◆ **WHAT NEEDS TO BE DONE**
Only the number should be given: how many lines below contain "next".

───── RECORDS SUPPLIED

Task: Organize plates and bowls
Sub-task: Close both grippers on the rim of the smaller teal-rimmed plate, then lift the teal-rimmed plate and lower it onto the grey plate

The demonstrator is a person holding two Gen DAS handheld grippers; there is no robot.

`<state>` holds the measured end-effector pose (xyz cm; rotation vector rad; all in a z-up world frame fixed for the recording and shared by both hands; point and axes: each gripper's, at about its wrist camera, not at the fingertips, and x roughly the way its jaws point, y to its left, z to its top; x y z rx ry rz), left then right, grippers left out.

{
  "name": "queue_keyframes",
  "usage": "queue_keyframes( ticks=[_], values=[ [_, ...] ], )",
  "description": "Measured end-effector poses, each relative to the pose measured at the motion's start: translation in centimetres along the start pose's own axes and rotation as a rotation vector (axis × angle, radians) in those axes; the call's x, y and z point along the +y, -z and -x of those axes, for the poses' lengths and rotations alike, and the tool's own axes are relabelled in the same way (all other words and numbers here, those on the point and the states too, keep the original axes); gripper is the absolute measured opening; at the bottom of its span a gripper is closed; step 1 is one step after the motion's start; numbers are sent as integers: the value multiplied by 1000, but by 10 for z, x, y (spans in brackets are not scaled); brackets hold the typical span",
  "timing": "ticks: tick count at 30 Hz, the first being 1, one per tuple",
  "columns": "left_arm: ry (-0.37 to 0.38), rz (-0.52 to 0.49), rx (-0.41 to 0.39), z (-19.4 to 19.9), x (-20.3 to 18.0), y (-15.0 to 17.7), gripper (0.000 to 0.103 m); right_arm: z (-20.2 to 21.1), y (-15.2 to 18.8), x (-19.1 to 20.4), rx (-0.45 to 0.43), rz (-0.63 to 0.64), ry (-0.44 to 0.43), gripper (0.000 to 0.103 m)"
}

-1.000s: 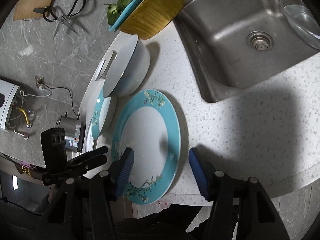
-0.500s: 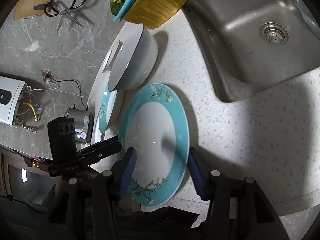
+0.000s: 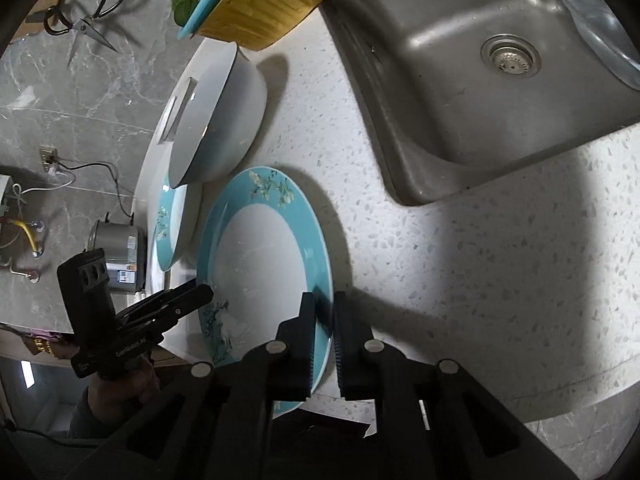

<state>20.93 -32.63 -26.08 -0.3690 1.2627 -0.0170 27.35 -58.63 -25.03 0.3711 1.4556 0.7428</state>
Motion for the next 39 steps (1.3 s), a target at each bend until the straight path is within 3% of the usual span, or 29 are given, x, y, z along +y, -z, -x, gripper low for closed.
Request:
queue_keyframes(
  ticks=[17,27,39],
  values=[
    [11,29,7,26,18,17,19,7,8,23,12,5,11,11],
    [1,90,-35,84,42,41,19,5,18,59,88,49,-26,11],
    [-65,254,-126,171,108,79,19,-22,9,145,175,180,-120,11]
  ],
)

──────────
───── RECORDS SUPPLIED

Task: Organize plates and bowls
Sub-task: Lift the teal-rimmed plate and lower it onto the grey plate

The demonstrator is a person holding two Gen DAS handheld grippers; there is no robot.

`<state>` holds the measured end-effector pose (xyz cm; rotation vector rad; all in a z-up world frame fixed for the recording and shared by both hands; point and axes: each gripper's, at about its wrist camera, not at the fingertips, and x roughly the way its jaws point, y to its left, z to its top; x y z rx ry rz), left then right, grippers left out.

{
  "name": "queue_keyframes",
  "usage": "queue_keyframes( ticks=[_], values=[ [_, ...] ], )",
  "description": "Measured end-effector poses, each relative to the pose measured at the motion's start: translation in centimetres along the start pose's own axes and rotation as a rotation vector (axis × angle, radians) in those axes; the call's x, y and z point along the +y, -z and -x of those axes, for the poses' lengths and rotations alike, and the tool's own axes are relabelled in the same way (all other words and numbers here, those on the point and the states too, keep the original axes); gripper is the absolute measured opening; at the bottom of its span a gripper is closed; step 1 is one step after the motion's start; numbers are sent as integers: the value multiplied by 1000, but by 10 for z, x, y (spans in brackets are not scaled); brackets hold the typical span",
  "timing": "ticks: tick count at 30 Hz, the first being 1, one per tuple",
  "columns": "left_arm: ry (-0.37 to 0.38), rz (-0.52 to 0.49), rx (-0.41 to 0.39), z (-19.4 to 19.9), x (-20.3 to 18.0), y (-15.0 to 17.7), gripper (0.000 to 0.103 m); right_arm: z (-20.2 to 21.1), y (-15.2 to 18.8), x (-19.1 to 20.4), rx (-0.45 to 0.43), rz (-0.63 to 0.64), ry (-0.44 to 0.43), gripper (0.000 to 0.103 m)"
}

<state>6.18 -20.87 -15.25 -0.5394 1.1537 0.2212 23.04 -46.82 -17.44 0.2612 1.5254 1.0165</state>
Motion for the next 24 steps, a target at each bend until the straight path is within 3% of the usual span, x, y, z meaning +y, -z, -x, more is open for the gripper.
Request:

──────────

◆ **SOLUTION FOR THIS PROBLEM**
2